YOUR TASK: Copy exactly the lines from the start of the data below through the one that carries "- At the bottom", and only those.

**********

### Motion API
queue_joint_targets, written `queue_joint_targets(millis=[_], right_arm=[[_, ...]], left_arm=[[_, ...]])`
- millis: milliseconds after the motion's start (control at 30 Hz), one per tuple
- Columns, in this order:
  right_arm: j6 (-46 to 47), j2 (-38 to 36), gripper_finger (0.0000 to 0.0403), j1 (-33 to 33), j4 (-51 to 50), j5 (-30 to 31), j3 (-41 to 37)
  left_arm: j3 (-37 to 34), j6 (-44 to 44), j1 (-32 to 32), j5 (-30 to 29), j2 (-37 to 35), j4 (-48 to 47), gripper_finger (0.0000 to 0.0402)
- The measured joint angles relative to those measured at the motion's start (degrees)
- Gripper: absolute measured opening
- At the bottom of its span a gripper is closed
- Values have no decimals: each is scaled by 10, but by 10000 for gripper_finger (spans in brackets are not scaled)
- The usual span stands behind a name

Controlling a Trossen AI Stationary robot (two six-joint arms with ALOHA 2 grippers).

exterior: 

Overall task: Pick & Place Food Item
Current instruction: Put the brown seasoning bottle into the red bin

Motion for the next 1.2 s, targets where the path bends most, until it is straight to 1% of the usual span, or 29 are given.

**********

ANSWER TO THIS EXERCISE:
### Motion API
queue_joint_targets, written `queue_joint_targets(millis=[_], right_arm=[[_, ...]], left_arm=[[_, ...]])`
- millis: milliseconds after the motion's start (control at 30 Hz), one per tuple
- Columns, in this order:
  right_arm: j6 (-46 to 47), j2 (-38 to 36), gripper_finger (0.0000 to 0.0403), j1 (-33 to 33), j4 (-51 to 50), j5 (-30 to 31), j3 (-41 to 37)
  left_arm: j3 (-37 to 34), j6 (-44 to 44), j1 (-32 to 32), j5 (-30 to 29), j2 (-37 to 35), j4 (-48 to 47), gripper_finger (0.0000 to 0.0402)
- The measured joint angles relative to those measured at the motion's start (degrees)
- Gripper: absolute measured opening
- At the bottom of its span a gripper is closed

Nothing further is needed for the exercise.